Un internaute qui partage une fake news est-il complice? «L’article 129 du code pénal réprimant la complicité ne s’applique pas. En pratique, une ou deux personnes seront interpellées. Mais pas des milliers d’internautes. Le risque d’une injustice pèse dans ce cas. En revanche, les enquêteurs s’intéressent particulièrement aux fausses nouvelles portant atteinte à la sûreté intérieure», nuance l’avocat pénaliste Rachid Diouri.

La DGSN reconnaît que le débat juridique sur «l’élément intentionnel et la charge de la preuve» reste toujours de mise dans une procédure judiciaire.

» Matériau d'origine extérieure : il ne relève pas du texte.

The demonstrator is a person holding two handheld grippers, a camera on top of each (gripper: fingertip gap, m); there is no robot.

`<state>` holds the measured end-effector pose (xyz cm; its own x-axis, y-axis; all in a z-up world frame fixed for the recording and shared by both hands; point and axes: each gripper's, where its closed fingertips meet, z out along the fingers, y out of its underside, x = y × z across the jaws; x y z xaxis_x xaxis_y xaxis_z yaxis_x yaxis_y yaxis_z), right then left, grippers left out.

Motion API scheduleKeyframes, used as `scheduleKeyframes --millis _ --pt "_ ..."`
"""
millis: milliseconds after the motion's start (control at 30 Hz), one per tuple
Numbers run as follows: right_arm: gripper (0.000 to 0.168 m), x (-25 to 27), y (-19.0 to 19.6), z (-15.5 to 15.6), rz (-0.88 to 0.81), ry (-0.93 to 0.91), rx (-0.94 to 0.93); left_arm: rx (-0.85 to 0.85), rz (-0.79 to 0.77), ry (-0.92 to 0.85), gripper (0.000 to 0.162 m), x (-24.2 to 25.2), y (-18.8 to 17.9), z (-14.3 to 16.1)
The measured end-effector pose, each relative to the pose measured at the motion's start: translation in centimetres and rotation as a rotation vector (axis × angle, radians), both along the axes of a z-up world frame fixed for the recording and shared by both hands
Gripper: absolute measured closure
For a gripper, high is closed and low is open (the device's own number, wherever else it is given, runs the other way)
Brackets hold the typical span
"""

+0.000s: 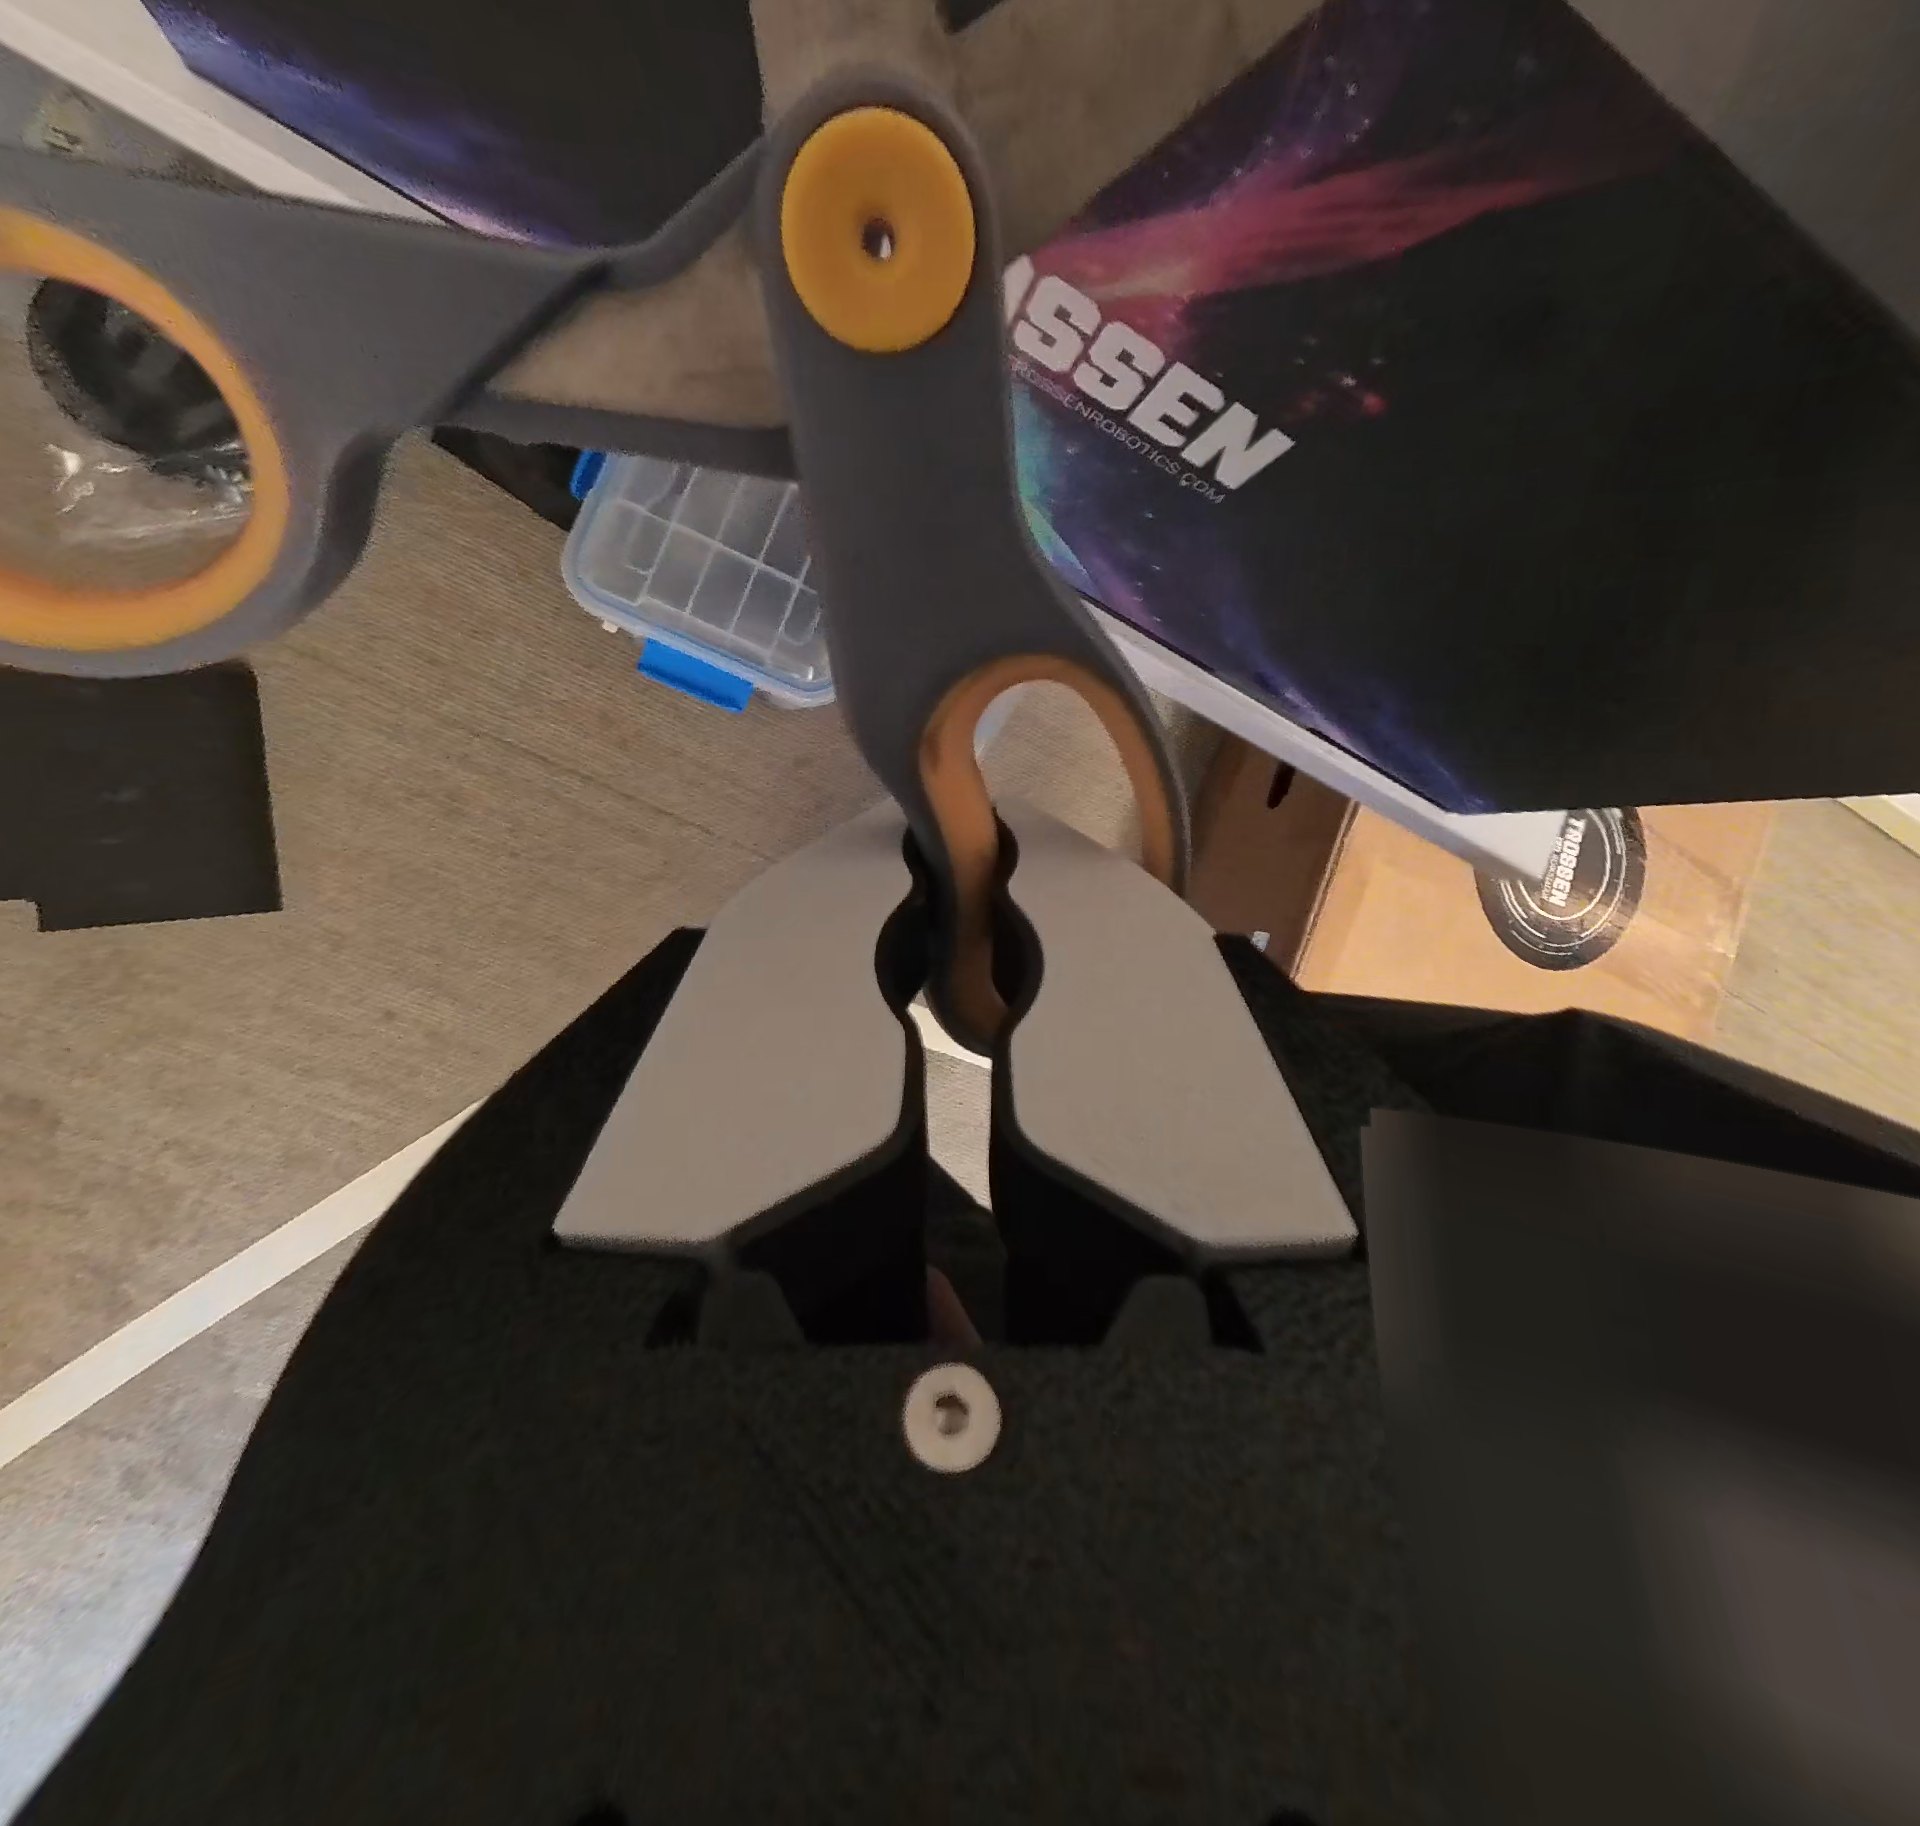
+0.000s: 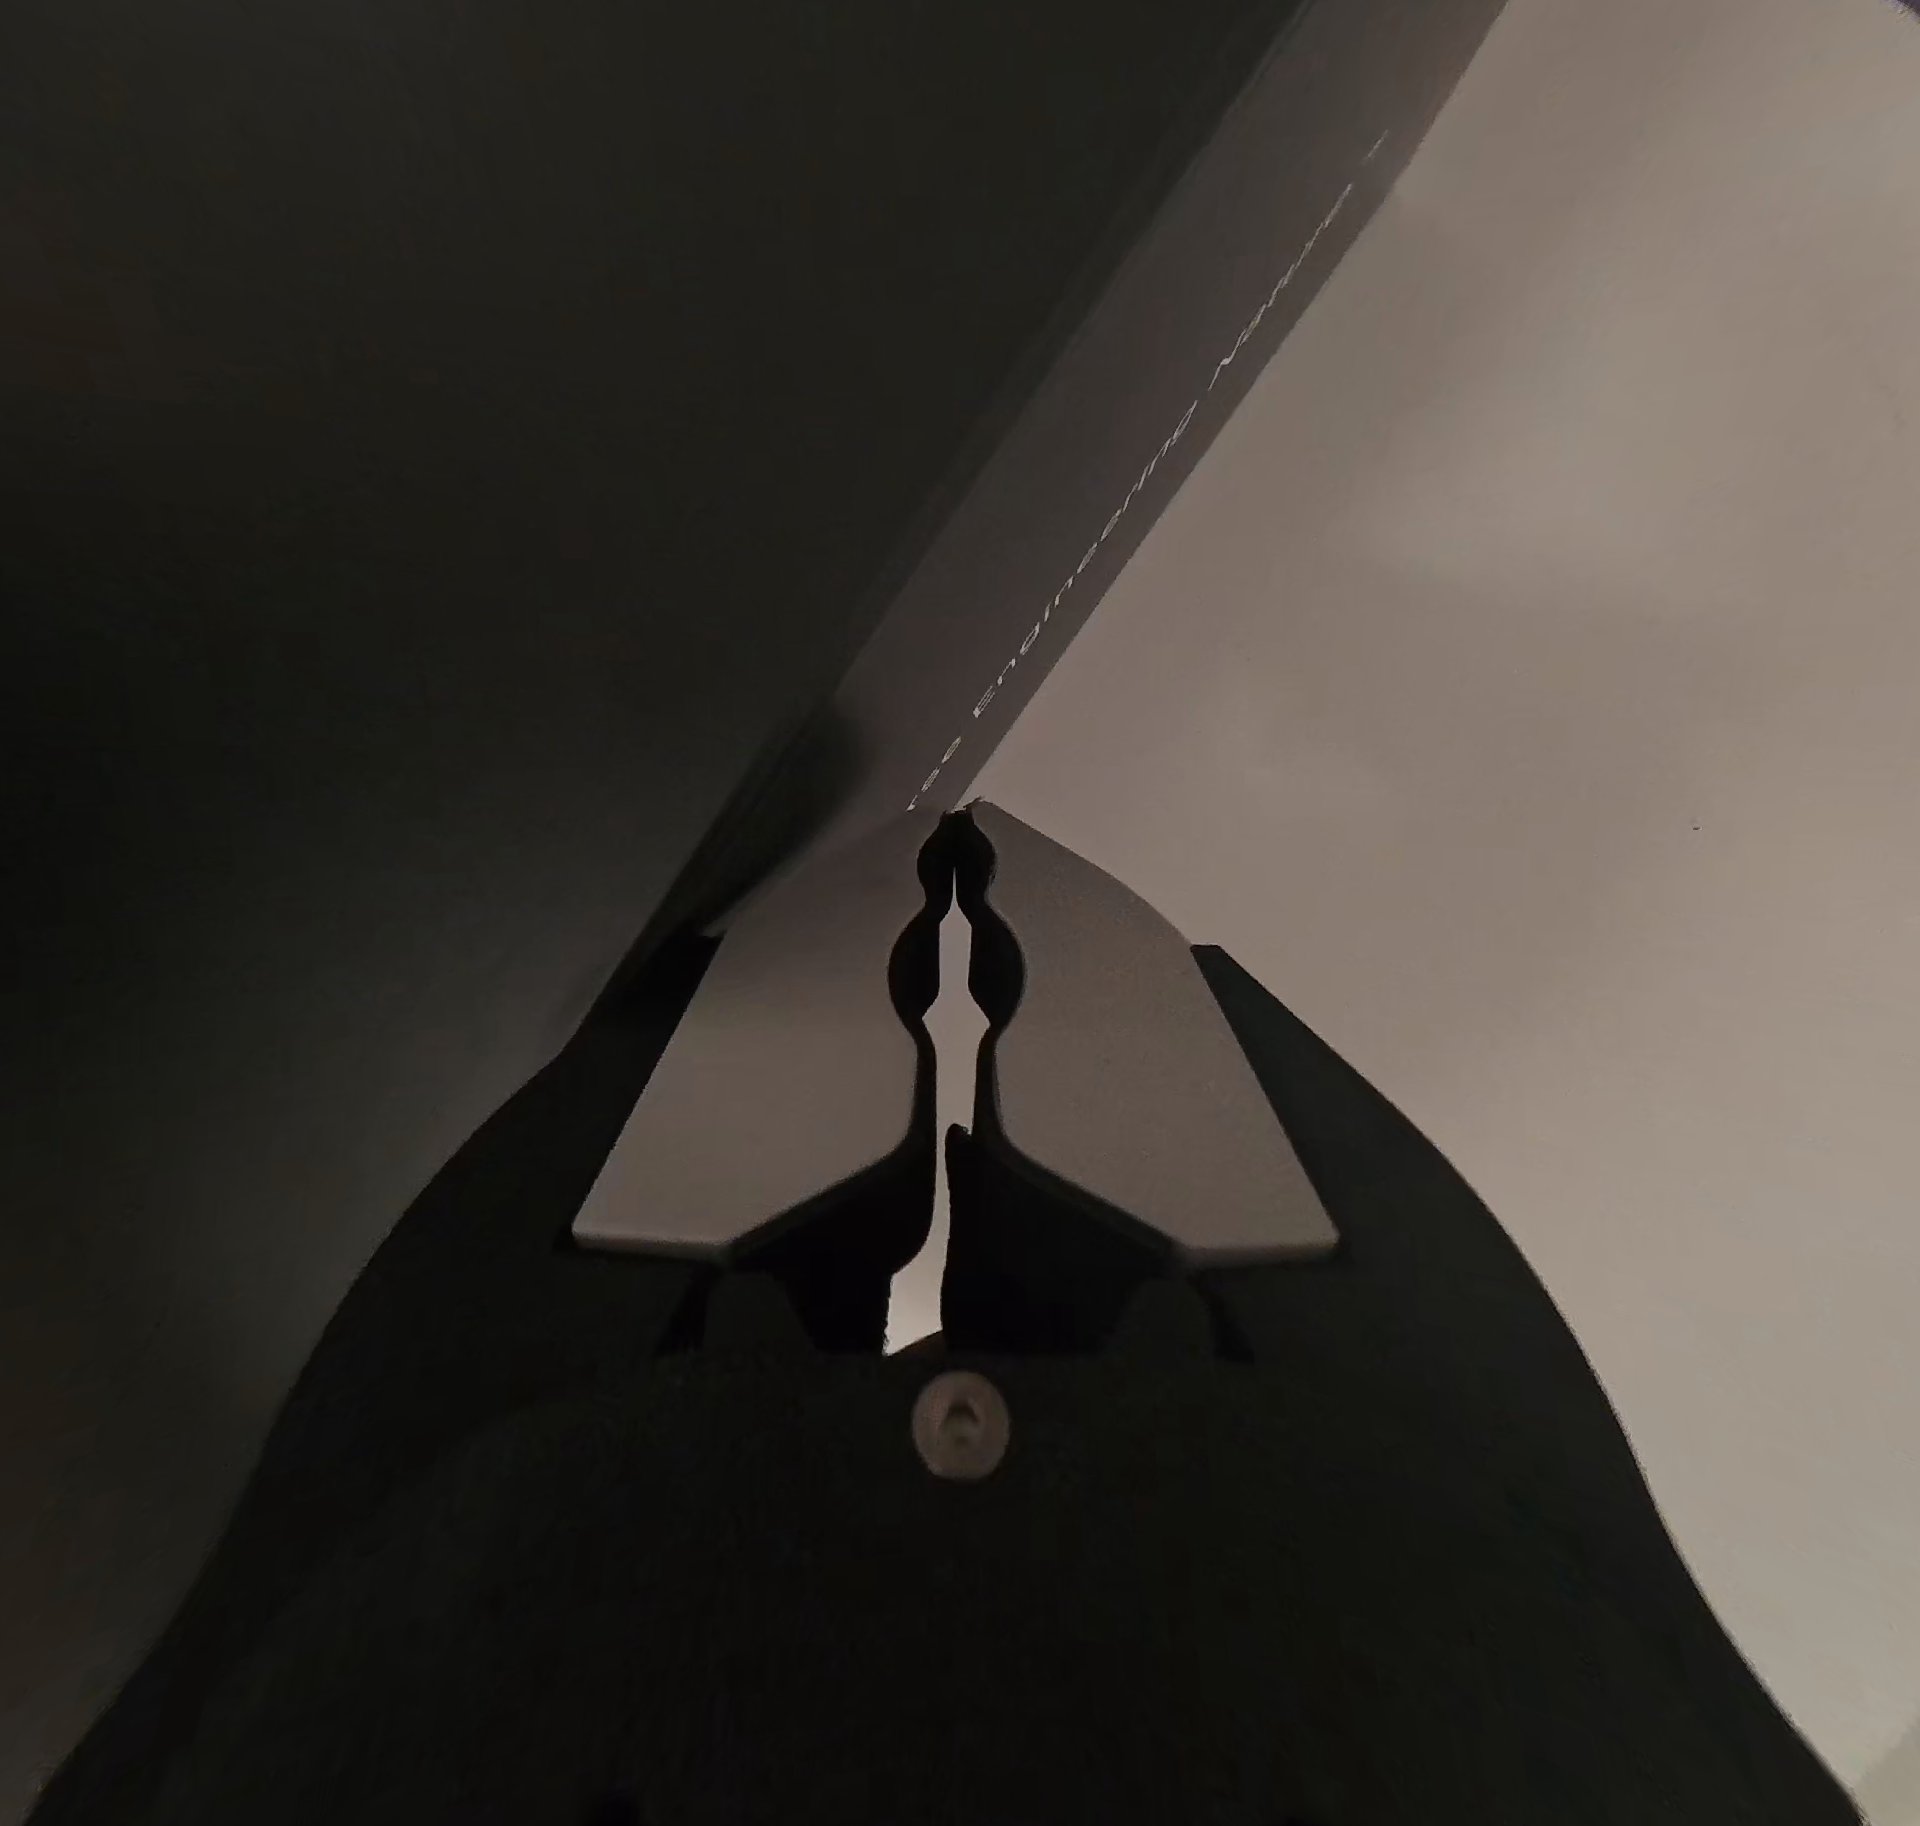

Ce débat pousse des ONG de défense des droits numériques à alerter sur les écarts d’une législation trop répressive. «Les fake news ne constituent pas un groupe homogène de contenus. Les législateurs devraient seulement se concentrer sur les informations qui sont fausses, inexactes et trompeuses, ainsi que sur celles conçues pour porter préjudice à la société en manipulant les gens ciblés par ces informations», recommande La Civil Liberties Union for Europe (Liberties ).
Les informations «juste fausses ne sont pas systématiquement» des fake news. Leur but «n’est pas de manipuler» l’opinion publique «de manière intentionnelle», plaide Me Eva Simon. Cette avocate travaille depuis 20 ans dans le domaine des droits numériques. Elle est spécialiste des questions liées à la liberté d’expression et la vie privée. Si ce débat fait rage à l’étranger, il va certainement resurgir chez nous.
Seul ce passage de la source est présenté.